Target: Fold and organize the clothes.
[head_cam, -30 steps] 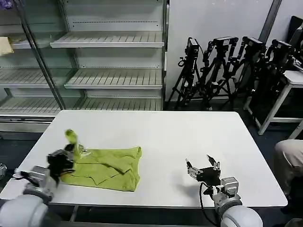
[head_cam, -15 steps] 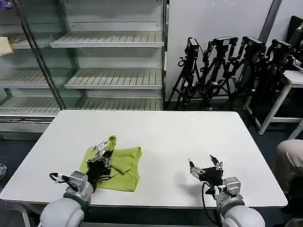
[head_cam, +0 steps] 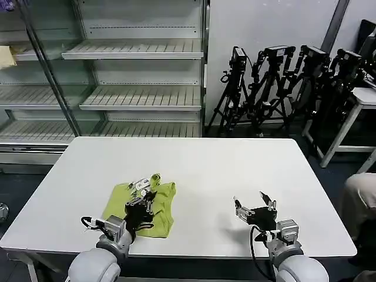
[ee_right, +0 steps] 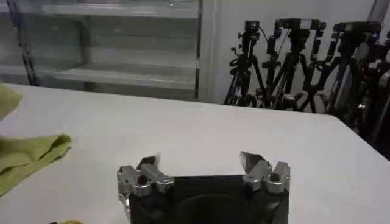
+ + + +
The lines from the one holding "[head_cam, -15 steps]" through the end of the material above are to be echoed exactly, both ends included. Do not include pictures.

[head_cam, -15 steps] 
[head_cam, +0 steps] 
[ee_right, +0 steps] 

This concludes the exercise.